Retour vers l'histoire

Pour ceux qui ne sont pas vieux corps comme moi, je vais rappeler quelques faits. En 1935, la négritude, pourtant promise à un si bel avenir, faisait timidement son entrée dans le monde à Paris. Elle naissait dans les pages du journal des étudiants martiniquais L'Étudiant noir sous la plume d'un jeune poète, promis lui aussi à un bel avenir, Aimé Césaire. Il était secondé par deux de ses amis, poètes également, Léon-Gontran Damas de la Guyane et Léopold Sédar Senghor, qui devait coiffer tout le monde au poteau en devenant le premier président de son pays, le Sénégal. C'était de ce trio de surdoués que venait l'expression « mort de la tribalisation ». Ils affirmaient qu'« on cessait d'être étudiant martiniquais, guadeloupéen, guyanais, africain et malgache pour n'être qu'un seul et même étudiant noir ». L'Étudiant noir connut le triste destin des feuilles de chou gérées par des étudiants désargentés et mourut de sa belle mort dès le deuxième numéro. Par contre, la négritude alla croissant, vu le racisme et l'intolérance de l'époque.

C'était sans tenir compte d'un quatrième surdoué dont la voix discordante devait devenir assourdissante. C'était celle d'un Martiniquais, Frantz Fanon, de dix ans plus jeune qu'Aimé Césaire dont il avait été l'élève. Il osait déclarer haut et fort que tout cela n'était que billevesées. Les Nègres n'existaient pas. Le natif du « Tanganyika » n'avait rien de commun avec celui de l'Amérique et le monde noir n'avait de vérité que dans l'œil du monde blanc qui le considérait avec mépris comme un ramassis de bougnoules ou de métèques.
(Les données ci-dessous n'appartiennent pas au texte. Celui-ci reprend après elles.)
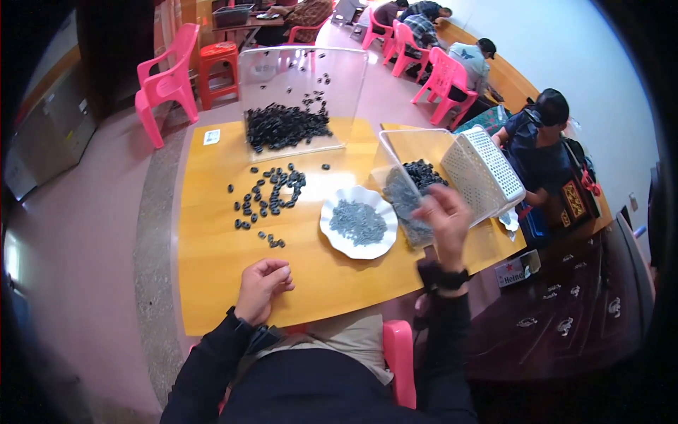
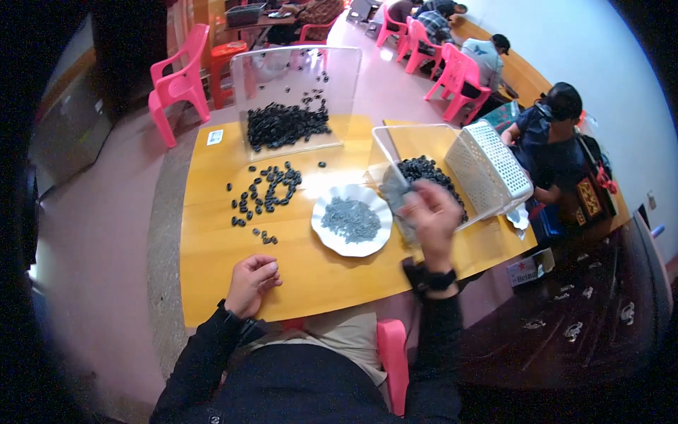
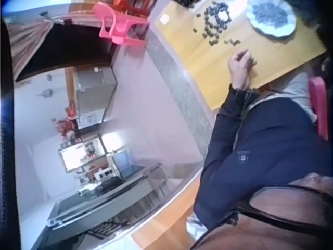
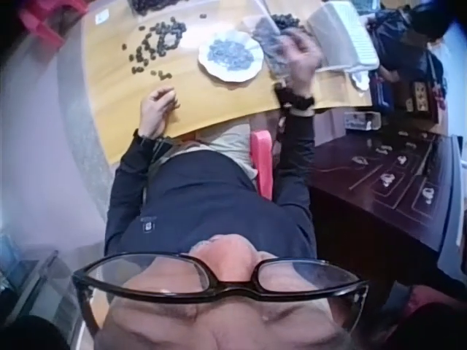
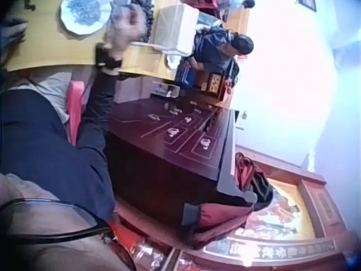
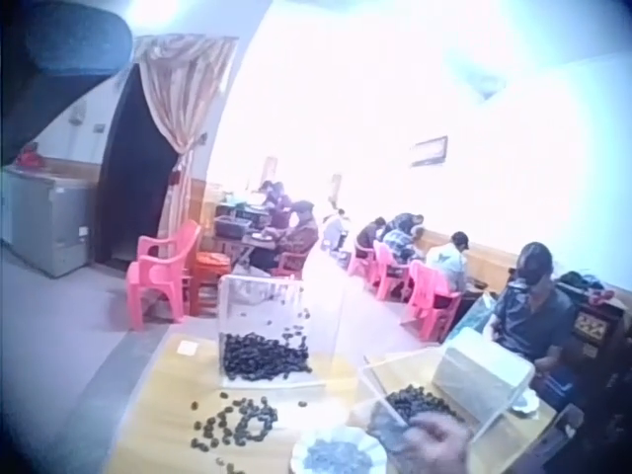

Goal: The person picks up a black plastic toggle and a metal spring by hand, inserts the spring into the toggle, and places the assembled unit into a white bowl. This process is repeated for several more toggles and springs.

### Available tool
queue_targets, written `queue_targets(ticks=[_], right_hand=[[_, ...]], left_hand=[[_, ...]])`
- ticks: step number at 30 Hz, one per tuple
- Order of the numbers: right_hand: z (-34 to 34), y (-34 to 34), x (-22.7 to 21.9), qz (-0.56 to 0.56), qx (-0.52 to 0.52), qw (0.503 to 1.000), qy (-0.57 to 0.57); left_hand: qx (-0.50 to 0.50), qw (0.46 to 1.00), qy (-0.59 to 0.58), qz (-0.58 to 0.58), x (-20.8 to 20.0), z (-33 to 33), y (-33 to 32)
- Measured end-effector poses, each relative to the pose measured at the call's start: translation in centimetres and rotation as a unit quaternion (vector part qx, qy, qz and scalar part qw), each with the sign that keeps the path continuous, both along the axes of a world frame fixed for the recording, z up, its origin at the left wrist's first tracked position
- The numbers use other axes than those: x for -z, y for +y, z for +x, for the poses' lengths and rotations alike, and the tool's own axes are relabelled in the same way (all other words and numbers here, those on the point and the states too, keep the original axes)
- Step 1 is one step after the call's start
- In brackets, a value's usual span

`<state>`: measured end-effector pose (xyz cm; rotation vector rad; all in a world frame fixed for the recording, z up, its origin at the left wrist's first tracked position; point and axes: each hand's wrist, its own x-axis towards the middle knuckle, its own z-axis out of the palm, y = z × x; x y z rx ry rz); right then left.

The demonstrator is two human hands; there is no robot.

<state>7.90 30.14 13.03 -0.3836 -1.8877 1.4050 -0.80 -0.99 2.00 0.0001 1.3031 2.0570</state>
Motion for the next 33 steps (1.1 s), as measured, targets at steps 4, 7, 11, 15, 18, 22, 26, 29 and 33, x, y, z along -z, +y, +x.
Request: queue_targets(ticks=[4,7,11,15,18,22,26,29,33], right_hand=[[1.9,6.6,-0.7,0.264,0.243,0.927,-0.105],[0.9,3.1,-0.5,0.134,0.149,0.978,-0.051],[-2.6,-2.4,2.3,0.199,-0.009,0.977,-0.076],[-7.0,-7.4,4.4,0.277,-0.146,0.939,-0.142],[-11.0,-9.1,5.5,0.391,-0.193,0.876,-0.205],[-15.8,-9.3,7.4,0.468,-0.212,0.798,-0.315],[-17.8,-9.8,7.6,0.487,-0.228,0.78,-0.32],[-16.8,-11.3,6.7,0.451,-0.258,0.804,-0.29],[-14.7,-13.1,7.5,0.402,-0.31,0.807,-0.302]], left_hand=[[-0.001,1.0,-0.007,0.009,0.2,-0.4,0.4],[-0.017,1.0,-0.003,0.013,0.6,-0.9,0.1],[-0.04,0.999,-0.009,0.033,0.9,-1.1,-0.4],[-0.053,0.998,-0.015,0.04,1.2,-1.5,-0.7],[-0.062,0.997,-0.02,0.036,1.0,-1.6,-0.7],[-0.059,0.997,-0.024,0.045,1.5,-1.8,-0.7],[-0.078,0.995,-0.037,0.048,1.5,-2.1,-0.8],[-0.123,0.991,-0.04,0.038,1.3,-2.9,-1.1],[-0.163,0.983,-0.051,0.061,1.6,-3.3,-1.4]])
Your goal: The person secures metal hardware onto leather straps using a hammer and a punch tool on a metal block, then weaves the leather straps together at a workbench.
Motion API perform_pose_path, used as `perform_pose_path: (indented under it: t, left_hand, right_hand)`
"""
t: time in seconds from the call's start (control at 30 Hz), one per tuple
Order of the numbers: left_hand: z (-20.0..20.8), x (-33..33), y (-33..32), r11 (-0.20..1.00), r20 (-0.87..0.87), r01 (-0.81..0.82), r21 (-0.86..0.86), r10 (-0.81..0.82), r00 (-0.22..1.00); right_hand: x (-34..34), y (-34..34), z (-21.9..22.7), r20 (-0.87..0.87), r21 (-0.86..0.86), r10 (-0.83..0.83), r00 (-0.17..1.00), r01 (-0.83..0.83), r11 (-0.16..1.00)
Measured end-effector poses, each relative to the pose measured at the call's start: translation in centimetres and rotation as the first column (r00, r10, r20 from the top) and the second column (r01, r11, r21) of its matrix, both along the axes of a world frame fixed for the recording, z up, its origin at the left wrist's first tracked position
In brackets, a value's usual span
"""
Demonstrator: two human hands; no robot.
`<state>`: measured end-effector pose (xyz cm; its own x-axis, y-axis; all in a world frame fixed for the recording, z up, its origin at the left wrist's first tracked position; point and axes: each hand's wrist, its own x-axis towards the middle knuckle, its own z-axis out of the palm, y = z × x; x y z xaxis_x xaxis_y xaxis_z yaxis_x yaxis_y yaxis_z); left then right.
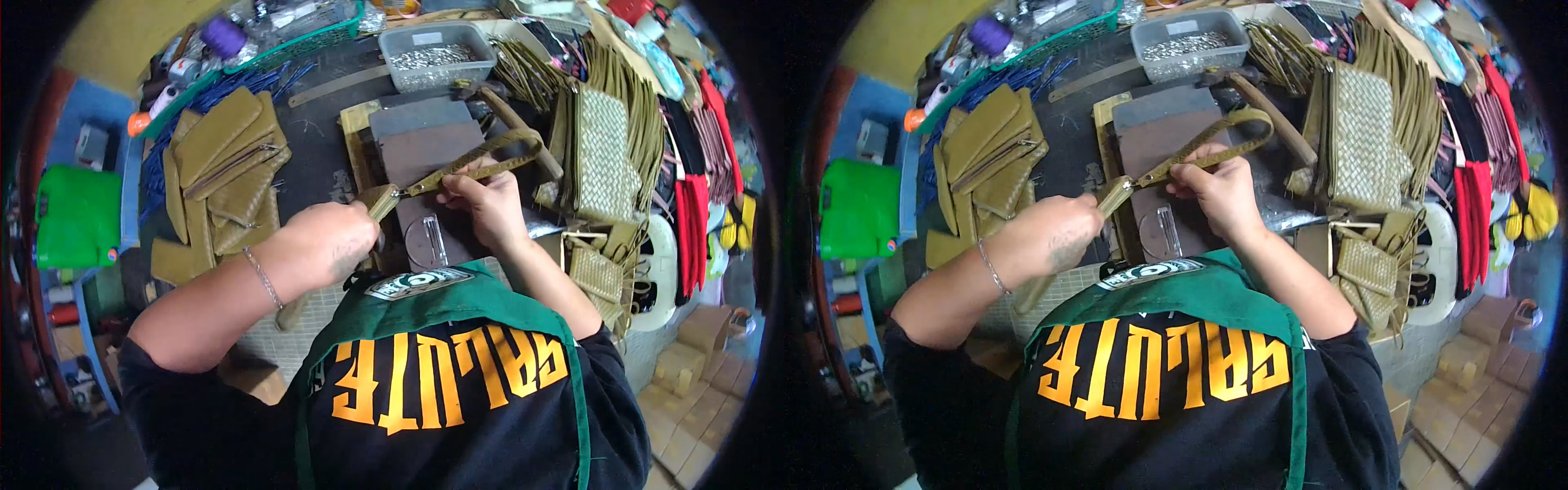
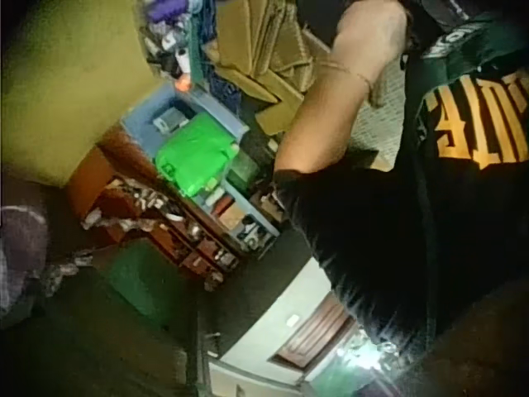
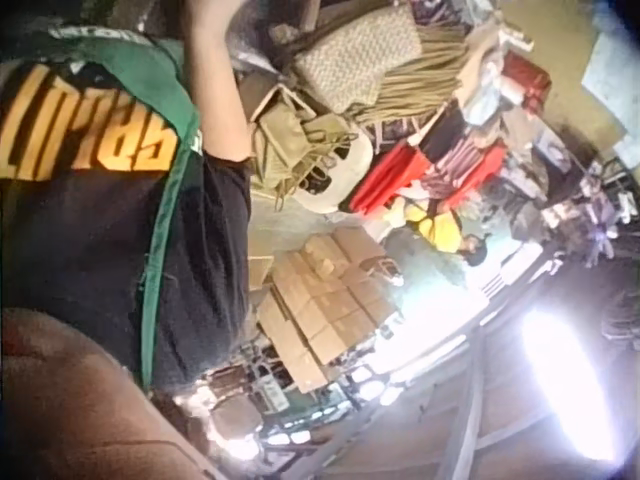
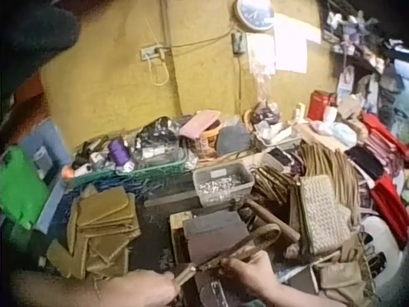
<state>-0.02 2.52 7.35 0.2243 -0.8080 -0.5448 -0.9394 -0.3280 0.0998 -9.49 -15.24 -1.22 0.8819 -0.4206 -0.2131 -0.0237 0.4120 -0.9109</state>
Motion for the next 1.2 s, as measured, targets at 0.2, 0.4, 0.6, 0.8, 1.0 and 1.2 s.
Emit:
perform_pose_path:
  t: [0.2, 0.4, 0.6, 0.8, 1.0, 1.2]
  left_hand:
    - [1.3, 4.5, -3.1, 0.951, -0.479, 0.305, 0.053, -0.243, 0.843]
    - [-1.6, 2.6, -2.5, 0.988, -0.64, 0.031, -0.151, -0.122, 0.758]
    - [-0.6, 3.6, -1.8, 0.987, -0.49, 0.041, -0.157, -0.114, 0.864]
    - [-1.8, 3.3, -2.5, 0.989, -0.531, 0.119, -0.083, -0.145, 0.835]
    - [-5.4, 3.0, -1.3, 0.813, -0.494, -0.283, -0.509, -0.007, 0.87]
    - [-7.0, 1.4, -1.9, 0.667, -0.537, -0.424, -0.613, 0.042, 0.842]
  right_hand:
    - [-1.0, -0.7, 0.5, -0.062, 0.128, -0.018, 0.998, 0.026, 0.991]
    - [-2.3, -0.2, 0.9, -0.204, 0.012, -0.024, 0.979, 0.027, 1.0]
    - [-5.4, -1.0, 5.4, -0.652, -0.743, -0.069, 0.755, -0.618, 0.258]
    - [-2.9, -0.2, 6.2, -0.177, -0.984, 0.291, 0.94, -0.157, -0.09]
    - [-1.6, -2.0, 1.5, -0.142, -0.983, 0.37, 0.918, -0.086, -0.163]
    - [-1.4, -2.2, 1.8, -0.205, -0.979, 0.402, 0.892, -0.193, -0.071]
La négritude d'une autre manière

Pendant ce temps, les intellectuels restés au pays fourbissaient leurs armes. « Négritude ou servitude ? » s'interrogeait le Camerounais Marcien Towa. « Négritude et négrologues », se moquait le Béninois Stanislas Adotevi. Moi-même, je multipliais les anecdotes. Ah non, les Nègres n'étaient pas des frères, je pouvais en témoigner. À Conakry où je vivais, j'étais toujours suivie par une horde de gamins hilares qui se moquaient ouvertement de ma mine étrangère. À Kano dans le nord du Nigeria, un hôtelier balayait avec mépris mon passeport en déclarant : « Le français est une langue, ce n'est pas une nationalité. »

Il fallait en convenir : la négritude telle que l'avaient imaginée Césaire, Senghor et Damas se résumait à quelques pages littéraires. Elle existe peut-être d'une autre manière. Après avoir tellement secoué les esprits, elle a trouvé refuge dans le cinéma, la télévision et le théâtre. Dans ces arts se cache-t-il son nouvel avatar ?

* Maryse Condé est écrivaine. Son dernier roman « Le Fabuleux Destin d'Ivan et d'Ivana » est paru aux éditions Lattès.